Tout a été dit sans guère de débat sur le sujet et très majoritairement les gens de justice se félicitent de ce qu'ils considèrent comme un grand progrès. J.ai souligne sur ce blog combien la loi était dangereuse dans ces conséquences et je me réjouis d.etre suivi par les soignants'

Je reviens sur le sujet parce qu'il serait temps de réfléchir sincèrement au sens de l'intervention de l'avocat ((ad-vocatus). Que vient-il faire désormais dans cette galère alors que sur le respect du formalisme du dossier, il y a longtemps que tout le personnel administratif et soignant à resserré les boulons.

J´entends dire à chaque fois que le sujet est discuté "nous ne sommes pas des psy et ce qui importe est d.examiner avec attention le dossier. En gros, des conservateurs des hypothèques . C.est à dire qu'il ne convient pas de rencontrer le patient dans le cadre d'un dialogue confidentiel suffisamment de temps avant l.audience, c'est inapproprié .

Il ne fait aucun doute que cette répulsion à rencontrer le patient atteint d'un trouble psychique est corrélée à une peur archaïque .  Et si je comprends bien que la plupart des avocats n'ont suivi aucune formation pour les préparer à une mission qui les déconcerte.

Or le malheureux patient n'est souvent pas informé de l'audience, et donc nullement préparé à y tenir sa place. La notification des droits supposée faite des l'admission est un simulacre dérisoire . Seul un juriste peut expliquer de quoi il s agit, au moins à ceux dont l.etat permet de recevoir l.information. Même si ce doit être la veille de l.audience.
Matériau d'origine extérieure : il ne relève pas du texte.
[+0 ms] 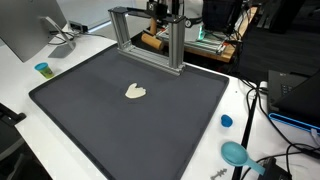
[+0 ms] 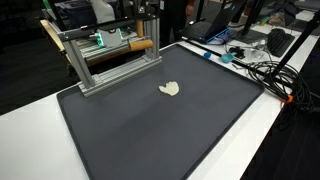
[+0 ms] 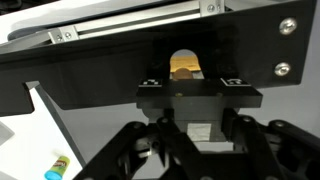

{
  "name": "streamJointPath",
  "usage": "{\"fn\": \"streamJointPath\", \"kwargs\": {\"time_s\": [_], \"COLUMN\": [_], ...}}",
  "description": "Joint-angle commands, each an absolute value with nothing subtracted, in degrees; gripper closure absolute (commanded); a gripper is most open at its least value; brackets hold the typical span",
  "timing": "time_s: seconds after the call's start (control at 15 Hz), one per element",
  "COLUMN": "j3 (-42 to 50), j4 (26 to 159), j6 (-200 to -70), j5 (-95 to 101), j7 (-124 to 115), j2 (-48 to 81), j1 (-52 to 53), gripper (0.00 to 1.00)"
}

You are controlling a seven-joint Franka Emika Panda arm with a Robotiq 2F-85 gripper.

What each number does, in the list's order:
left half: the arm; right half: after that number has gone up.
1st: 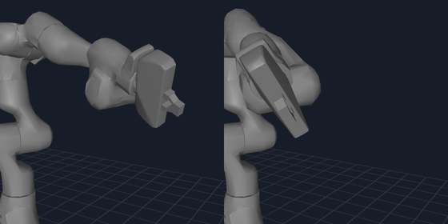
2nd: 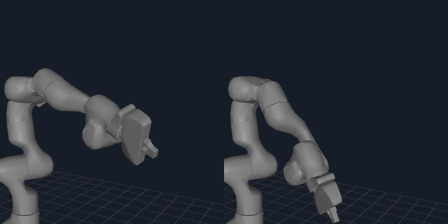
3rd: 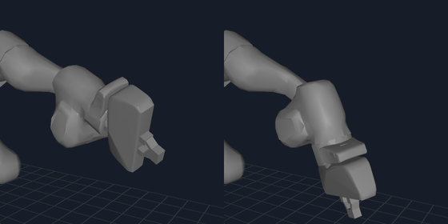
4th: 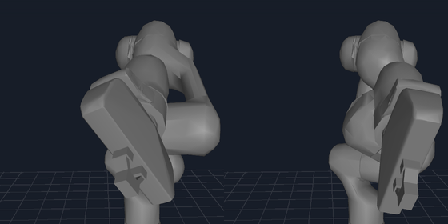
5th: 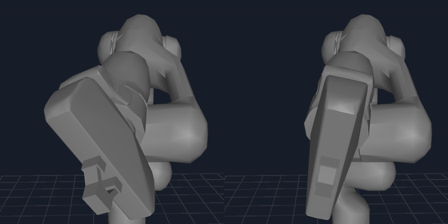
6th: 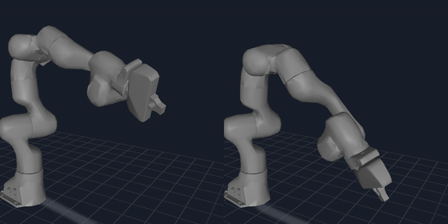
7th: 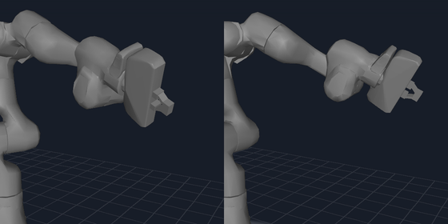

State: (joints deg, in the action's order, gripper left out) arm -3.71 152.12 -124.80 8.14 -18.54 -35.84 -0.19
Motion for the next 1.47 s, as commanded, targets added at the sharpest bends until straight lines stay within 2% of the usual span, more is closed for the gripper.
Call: {"fn": "streamJointPath", "kwargs": {"time_s": [0.0, 0.4, 0.47, 0.8, 1.4], "j3": [-1.30, 2.08, 2.52, 2.29, 1.69], "j4": [153.67, 153.85, 153.79, 153.73, 154.03], "j6": [-123.51, -121.09, -120.31, -116.85, -114.10], "j5": [4.78, 1.82, 1.21, 2.02, 2.06], "j7": [-11.88, -4.90, -4.10, -3.72, -5.43], "j2": [-38.86, -38.86, -39.06, -40.55, -46.48], "j1": [0.12, -0.43, -0.48, -1.57, -2.67], "gripper": [0.79, 0.79, 0.33, 0.02, 0.00]}}
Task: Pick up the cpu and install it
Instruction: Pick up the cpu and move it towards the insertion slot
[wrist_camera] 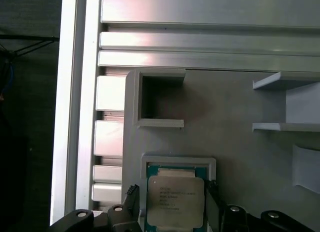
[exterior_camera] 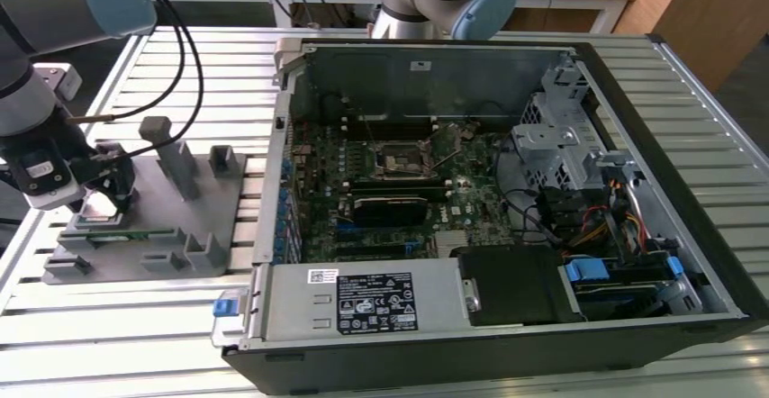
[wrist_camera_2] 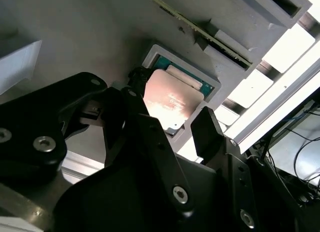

Quelle information livrer? Devons nous répondre à la légitime question relative à l'auteur de la demande d'internement? Devons nous être des apprentis éducateurs infirmiers préconisant l.alliance au soin qui seule est le gage de sortie? Etc...

Entendre le patient c.est l'inviter sans insister à nous livrer son histoire, nous livrer ce qu'il n'aura pas forcément eu envie de raconter au psy qui n'avait pas le temps. C.est faire preuve de respect en apportant la garantie de la confidentialité . Il y a souvent derrière le passage à l'acte un conflit familial ou social, c'est à dire un blocage de la communication . L'avocat peut déjà esquisser un avis ou un conseil à ce stade. Et utilement orienter le juge dans le cadre d'une audience qui alors prend tournure de commission, puisque y assistent la direction, et souvent des soignants.

J'essaie pour ma part d'orienter ainsi ma pratique. Le soignant n'est pas un antagoniste mais un partenaire et l'audience se transforme en un réseau pluridisciplinaire avec pour objet de faire émerger un sujet au sens analytique, pas un sujet de droit, en tout cas pas seulement.